### PROVIDED DATA
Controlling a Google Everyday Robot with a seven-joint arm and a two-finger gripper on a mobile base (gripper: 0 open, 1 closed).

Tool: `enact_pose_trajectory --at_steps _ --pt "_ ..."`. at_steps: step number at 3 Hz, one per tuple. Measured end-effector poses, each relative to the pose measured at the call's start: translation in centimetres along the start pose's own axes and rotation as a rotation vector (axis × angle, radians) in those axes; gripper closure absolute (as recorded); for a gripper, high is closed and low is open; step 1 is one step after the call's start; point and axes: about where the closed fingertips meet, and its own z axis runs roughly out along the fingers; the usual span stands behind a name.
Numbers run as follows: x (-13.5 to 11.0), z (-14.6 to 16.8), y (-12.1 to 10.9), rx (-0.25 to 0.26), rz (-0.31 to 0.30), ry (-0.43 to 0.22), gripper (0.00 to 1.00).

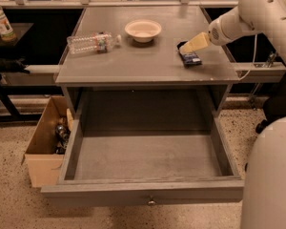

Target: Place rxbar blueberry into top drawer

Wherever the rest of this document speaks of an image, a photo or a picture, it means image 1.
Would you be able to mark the items inside cardboard box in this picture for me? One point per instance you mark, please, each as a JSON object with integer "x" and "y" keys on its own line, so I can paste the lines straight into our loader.
{"x": 63, "y": 134}

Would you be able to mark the black office chair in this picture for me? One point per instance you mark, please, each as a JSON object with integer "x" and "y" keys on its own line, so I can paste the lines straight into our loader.
{"x": 274, "y": 108}

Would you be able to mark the white paper bowl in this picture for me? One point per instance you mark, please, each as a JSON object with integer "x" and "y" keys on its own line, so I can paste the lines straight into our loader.
{"x": 143, "y": 30}

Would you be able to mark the clear plastic water bottle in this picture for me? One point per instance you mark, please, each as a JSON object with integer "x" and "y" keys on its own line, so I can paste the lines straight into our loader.
{"x": 95, "y": 42}

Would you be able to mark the green labelled bottle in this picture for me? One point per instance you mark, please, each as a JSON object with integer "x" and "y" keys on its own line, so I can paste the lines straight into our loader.
{"x": 7, "y": 33}

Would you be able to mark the open grey top drawer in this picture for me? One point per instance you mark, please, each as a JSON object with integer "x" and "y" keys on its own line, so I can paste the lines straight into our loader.
{"x": 127, "y": 147}

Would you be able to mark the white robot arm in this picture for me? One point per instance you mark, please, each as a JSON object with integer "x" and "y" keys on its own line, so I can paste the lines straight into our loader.
{"x": 264, "y": 193}

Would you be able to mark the dark blue rxbar wrapper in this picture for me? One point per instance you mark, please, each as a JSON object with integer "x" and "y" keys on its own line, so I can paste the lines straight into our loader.
{"x": 190, "y": 59}

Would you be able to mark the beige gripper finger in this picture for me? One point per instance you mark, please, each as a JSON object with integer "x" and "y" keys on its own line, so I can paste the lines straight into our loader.
{"x": 198, "y": 42}

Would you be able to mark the cardboard box on floor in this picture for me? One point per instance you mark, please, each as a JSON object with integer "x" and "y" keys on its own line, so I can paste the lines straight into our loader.
{"x": 43, "y": 162}

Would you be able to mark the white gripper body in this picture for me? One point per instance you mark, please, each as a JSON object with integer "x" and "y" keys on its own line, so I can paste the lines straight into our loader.
{"x": 217, "y": 32}

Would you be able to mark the black side table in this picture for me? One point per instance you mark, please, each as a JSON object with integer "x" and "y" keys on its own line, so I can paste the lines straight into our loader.
{"x": 14, "y": 66}

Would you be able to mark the grey cabinet with top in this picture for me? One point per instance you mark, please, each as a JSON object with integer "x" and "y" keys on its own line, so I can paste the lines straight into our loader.
{"x": 157, "y": 63}

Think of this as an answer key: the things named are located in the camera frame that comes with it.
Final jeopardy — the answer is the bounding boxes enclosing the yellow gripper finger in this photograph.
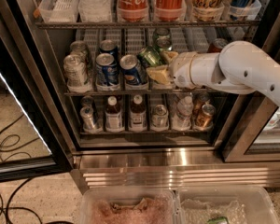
######
▶ [EXERCISE DESCRIPTION] State how many lines of the listing above hold the word "answer", with nothing but the number.

▶ [TASK SOLUTION] 2